● **Task details**
Should the word "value" occur in a line of the records, copy that line.

● **Dataset excerpts**

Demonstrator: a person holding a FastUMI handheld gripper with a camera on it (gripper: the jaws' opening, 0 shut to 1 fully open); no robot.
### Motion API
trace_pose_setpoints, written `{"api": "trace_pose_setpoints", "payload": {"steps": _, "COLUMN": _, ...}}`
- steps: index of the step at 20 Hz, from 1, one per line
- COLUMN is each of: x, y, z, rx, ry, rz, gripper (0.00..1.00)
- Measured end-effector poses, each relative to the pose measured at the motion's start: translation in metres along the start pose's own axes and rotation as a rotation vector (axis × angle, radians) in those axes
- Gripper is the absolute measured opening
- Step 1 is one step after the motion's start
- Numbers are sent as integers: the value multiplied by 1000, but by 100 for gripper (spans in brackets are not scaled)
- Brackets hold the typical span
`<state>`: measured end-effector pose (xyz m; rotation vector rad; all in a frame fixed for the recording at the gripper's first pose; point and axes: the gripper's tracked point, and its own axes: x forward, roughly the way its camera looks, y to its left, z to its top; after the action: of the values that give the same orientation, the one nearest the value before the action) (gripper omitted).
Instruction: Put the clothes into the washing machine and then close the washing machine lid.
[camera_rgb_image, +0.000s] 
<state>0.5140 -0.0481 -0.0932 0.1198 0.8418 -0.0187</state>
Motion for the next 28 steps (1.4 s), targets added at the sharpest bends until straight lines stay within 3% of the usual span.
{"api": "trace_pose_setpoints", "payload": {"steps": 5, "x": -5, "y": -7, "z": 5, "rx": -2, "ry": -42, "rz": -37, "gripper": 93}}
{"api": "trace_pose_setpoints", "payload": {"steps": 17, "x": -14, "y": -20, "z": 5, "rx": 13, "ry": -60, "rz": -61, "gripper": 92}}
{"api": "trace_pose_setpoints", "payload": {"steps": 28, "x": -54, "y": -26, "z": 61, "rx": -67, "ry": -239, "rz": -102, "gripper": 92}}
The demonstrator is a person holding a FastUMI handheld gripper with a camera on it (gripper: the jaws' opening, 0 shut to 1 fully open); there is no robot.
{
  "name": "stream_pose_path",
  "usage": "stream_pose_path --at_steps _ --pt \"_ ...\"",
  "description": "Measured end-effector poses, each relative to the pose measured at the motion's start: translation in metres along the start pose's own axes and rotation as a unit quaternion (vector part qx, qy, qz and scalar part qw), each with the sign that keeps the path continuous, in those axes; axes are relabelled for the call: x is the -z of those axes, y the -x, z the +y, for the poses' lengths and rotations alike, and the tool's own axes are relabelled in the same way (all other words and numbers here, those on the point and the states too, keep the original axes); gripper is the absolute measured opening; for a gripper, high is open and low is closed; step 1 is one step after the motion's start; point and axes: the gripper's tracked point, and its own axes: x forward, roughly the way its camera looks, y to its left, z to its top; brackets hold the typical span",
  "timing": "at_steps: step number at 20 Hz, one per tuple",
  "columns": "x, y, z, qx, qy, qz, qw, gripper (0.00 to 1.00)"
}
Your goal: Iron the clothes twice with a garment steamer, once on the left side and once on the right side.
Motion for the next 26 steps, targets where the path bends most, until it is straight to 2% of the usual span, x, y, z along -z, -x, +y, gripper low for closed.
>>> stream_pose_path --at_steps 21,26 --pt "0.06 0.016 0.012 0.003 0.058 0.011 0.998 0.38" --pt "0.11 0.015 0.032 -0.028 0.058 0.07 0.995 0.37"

● **Output below**
- Numbers are sent as integers: the value multiplied by 1000, but by 100 for gripper (spans in brackets are not scaled)
`<state>`: measured end-effector pose (xyz m; rotation vector rad; all in a frame fixed for the recording at the gripper's first pose; point and axes: the gripper's tracked point, and its own axes: x forward, roughly the way its camera looks, y to its left, z to its top; after the action: of the values that give the same orientation, the one nearest the value before the action) (gripper omitted).

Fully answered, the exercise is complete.